### How to complete this task
Once you reach the line containing "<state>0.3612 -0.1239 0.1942" in the data below, restate each line word for word up to and including the one containing "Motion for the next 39".

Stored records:
= = = = =

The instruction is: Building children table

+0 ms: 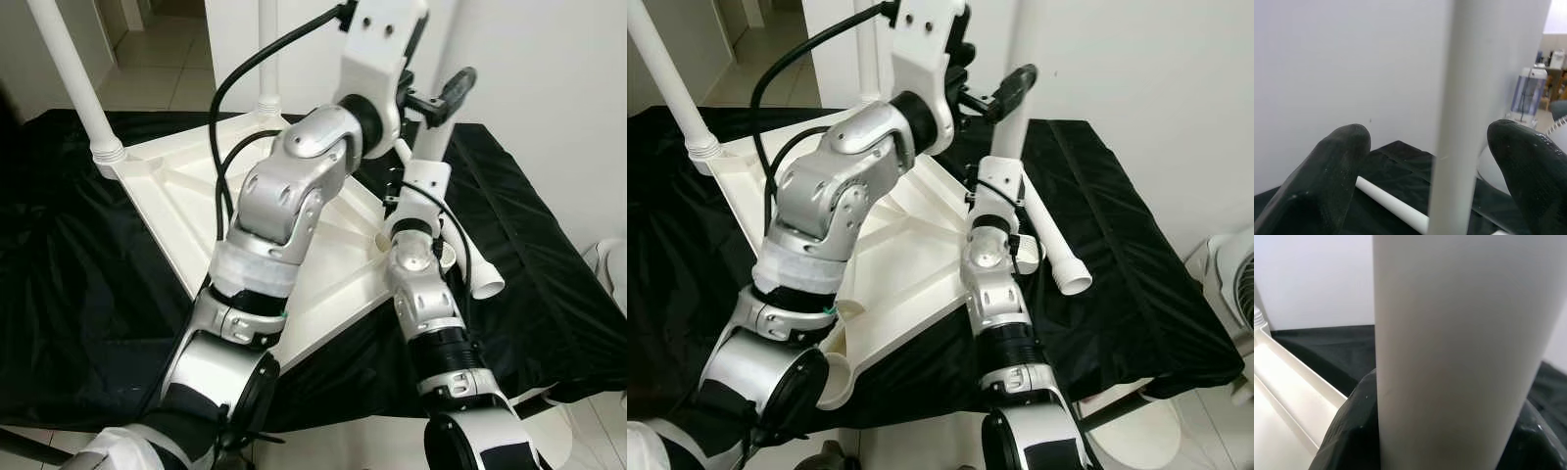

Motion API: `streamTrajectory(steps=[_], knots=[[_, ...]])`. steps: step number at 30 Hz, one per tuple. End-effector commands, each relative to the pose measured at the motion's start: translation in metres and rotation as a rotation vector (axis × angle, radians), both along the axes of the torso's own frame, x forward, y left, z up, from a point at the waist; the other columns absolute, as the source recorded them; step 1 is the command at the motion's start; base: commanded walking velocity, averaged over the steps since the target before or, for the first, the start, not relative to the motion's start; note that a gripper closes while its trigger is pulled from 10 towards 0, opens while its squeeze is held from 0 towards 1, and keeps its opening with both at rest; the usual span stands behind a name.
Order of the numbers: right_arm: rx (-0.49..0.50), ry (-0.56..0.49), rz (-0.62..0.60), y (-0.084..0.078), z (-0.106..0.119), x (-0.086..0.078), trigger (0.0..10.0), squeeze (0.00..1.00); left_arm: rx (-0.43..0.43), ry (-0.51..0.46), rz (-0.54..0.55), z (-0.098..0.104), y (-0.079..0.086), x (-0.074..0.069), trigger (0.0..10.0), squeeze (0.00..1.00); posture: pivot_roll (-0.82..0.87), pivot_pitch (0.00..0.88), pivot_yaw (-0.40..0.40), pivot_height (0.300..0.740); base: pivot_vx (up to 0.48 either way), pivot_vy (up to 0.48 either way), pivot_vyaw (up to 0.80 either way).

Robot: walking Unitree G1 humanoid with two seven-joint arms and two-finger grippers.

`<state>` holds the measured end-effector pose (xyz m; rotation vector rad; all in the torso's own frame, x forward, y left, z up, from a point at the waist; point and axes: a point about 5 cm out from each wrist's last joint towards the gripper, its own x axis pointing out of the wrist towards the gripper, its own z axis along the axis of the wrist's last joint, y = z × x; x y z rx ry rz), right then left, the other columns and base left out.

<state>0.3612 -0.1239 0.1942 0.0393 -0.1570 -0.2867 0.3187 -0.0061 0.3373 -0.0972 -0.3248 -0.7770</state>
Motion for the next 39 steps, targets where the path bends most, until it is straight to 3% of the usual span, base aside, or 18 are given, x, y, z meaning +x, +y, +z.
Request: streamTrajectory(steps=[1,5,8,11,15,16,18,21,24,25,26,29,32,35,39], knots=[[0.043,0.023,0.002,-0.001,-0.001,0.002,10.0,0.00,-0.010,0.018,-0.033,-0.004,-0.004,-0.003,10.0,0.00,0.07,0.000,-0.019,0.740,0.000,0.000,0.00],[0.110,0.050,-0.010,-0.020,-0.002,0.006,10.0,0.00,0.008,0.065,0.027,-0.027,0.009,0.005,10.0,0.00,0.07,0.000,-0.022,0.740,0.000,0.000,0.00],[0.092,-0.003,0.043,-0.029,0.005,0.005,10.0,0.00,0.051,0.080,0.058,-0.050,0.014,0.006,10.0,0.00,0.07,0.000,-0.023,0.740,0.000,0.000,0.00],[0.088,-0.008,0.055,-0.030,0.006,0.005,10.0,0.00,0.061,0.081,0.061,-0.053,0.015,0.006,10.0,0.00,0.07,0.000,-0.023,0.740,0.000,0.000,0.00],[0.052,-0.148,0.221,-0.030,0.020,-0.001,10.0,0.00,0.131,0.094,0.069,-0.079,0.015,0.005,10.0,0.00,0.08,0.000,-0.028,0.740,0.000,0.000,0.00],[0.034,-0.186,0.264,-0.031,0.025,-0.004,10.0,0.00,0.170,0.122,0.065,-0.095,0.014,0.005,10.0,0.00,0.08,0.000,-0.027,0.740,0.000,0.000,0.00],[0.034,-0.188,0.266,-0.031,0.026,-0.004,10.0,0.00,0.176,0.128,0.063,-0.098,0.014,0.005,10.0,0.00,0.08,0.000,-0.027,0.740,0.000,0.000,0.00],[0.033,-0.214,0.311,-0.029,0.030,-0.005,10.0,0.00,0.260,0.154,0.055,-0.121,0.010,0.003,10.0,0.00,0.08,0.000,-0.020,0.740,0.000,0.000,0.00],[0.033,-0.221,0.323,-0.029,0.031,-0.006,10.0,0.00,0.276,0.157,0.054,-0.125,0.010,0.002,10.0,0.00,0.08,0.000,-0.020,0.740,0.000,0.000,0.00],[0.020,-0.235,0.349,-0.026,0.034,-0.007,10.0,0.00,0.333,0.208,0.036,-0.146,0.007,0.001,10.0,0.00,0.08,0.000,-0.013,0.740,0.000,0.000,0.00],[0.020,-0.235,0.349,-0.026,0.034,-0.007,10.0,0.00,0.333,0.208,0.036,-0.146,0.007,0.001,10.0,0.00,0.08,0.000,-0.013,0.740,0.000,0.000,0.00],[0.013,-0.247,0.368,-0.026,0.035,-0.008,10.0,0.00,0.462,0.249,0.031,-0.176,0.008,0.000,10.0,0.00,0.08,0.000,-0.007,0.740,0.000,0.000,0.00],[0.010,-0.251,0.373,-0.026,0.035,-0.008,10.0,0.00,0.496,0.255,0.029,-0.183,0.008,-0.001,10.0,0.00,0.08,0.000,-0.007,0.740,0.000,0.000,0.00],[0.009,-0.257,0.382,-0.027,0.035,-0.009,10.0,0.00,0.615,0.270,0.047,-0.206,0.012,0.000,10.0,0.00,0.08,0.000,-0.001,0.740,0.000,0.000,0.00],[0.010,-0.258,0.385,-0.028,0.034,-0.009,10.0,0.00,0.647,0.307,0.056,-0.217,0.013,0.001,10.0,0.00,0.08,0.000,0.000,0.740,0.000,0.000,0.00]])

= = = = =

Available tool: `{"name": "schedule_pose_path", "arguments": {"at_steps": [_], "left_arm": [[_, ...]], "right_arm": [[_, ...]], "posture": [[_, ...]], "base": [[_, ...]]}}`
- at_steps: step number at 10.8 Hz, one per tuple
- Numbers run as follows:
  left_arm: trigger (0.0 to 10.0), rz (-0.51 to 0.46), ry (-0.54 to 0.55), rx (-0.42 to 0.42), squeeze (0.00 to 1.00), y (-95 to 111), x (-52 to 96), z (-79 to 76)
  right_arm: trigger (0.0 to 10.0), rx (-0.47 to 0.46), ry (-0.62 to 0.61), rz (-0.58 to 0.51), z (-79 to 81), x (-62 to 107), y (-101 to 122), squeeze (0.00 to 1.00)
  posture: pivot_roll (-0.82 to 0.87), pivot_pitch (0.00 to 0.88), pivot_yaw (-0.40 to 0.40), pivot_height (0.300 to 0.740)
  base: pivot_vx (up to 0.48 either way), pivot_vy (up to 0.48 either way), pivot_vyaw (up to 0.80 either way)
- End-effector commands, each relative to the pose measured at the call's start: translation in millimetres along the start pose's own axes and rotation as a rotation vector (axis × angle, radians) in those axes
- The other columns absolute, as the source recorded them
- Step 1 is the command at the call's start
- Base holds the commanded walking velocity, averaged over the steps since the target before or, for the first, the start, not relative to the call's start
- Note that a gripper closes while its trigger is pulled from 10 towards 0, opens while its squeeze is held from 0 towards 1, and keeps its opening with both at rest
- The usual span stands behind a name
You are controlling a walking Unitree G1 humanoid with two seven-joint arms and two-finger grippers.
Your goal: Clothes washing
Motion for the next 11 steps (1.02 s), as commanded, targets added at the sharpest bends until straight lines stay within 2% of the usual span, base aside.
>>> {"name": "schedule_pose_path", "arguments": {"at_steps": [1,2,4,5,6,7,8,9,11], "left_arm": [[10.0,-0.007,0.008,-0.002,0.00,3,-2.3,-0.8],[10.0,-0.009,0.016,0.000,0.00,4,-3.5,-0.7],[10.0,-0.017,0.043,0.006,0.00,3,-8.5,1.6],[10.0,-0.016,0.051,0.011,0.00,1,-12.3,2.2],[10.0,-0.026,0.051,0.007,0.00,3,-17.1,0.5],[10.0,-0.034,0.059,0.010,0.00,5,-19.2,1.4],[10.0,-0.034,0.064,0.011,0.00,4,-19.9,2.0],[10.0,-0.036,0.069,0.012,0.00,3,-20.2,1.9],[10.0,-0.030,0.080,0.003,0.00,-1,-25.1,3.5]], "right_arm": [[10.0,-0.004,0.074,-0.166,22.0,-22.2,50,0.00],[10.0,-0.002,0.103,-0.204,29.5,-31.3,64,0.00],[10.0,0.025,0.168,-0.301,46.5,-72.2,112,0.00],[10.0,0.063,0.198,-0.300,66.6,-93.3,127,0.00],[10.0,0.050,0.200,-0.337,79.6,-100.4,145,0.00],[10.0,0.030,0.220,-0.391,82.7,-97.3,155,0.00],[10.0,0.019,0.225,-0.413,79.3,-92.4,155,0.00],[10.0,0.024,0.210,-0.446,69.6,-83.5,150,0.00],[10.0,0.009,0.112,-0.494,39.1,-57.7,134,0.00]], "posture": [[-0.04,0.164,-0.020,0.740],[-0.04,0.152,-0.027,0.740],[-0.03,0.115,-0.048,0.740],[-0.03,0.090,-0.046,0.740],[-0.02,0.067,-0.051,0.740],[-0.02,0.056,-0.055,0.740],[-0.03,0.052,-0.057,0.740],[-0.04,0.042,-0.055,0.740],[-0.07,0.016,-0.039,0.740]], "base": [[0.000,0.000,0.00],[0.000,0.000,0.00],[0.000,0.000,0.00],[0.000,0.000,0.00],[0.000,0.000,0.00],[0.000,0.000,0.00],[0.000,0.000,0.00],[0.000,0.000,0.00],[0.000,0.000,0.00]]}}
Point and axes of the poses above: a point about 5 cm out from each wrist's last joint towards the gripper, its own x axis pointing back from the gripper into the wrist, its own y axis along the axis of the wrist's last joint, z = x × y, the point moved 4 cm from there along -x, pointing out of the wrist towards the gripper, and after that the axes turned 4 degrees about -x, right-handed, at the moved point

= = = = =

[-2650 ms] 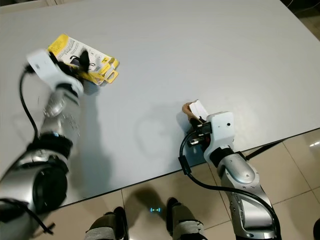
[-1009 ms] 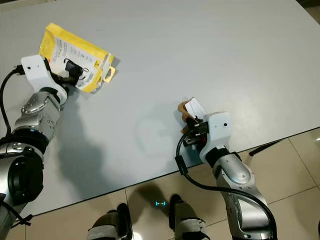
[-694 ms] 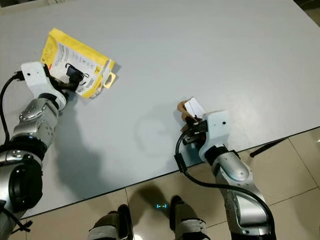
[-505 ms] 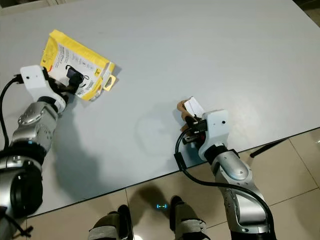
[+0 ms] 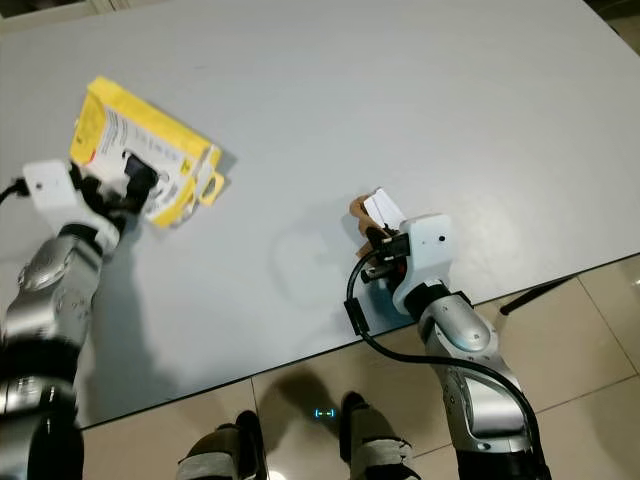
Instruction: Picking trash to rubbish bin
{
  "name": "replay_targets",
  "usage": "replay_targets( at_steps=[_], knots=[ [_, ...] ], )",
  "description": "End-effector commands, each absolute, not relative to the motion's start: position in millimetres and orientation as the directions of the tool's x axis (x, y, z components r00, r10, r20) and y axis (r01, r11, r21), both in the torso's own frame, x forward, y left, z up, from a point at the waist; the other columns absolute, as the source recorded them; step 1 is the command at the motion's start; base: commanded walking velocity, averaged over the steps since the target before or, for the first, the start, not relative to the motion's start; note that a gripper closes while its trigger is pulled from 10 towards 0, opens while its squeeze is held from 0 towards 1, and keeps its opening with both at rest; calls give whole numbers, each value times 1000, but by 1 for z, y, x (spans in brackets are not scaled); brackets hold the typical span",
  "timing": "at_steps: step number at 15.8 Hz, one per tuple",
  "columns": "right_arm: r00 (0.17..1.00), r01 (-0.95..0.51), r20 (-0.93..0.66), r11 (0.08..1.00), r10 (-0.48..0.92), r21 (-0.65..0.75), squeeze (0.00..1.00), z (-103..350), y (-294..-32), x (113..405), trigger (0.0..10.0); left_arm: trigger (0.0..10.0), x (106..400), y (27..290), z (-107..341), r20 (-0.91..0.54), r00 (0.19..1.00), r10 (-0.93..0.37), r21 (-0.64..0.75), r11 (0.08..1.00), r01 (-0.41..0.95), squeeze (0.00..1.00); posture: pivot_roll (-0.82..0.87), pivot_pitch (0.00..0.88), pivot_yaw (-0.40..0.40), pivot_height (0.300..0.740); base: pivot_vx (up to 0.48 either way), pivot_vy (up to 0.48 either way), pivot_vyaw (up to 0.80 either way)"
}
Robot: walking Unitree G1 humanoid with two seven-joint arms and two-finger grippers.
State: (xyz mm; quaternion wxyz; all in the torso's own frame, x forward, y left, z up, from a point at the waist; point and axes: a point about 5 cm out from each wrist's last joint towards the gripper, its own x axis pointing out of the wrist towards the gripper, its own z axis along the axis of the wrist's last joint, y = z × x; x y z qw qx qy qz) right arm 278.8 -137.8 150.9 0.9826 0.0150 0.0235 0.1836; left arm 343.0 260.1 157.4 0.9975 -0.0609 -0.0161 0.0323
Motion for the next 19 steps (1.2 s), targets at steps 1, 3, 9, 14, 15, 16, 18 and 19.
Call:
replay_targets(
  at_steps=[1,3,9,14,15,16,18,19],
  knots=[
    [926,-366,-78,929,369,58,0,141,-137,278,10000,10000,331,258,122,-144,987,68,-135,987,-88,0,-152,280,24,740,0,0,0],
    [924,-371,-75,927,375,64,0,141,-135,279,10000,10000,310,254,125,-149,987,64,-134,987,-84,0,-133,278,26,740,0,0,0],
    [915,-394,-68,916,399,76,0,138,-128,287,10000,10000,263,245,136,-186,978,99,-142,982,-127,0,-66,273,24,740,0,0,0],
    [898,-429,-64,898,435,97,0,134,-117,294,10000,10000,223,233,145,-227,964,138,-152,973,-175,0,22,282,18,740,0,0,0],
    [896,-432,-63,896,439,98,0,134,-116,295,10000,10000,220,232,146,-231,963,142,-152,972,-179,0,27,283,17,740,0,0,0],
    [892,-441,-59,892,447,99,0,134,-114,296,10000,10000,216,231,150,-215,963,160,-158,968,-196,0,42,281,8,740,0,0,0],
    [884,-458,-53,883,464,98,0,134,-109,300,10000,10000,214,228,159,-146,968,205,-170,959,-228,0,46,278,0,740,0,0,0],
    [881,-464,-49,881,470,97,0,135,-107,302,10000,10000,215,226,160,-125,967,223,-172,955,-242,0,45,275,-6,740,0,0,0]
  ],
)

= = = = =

### Result
<state>0.3612 -0.1239 0.1942 0.0393 -0.1570 -0.2867 0.3187 -0.0061 0.3373 -0.0972 -0.3248 -0.7770</state>
Motion for the next 39 steps, targets where the path bends most, until it is straight to 3% of the usual span, base aside, or 18 are given, x, y, z meaning +x, +y, +z.

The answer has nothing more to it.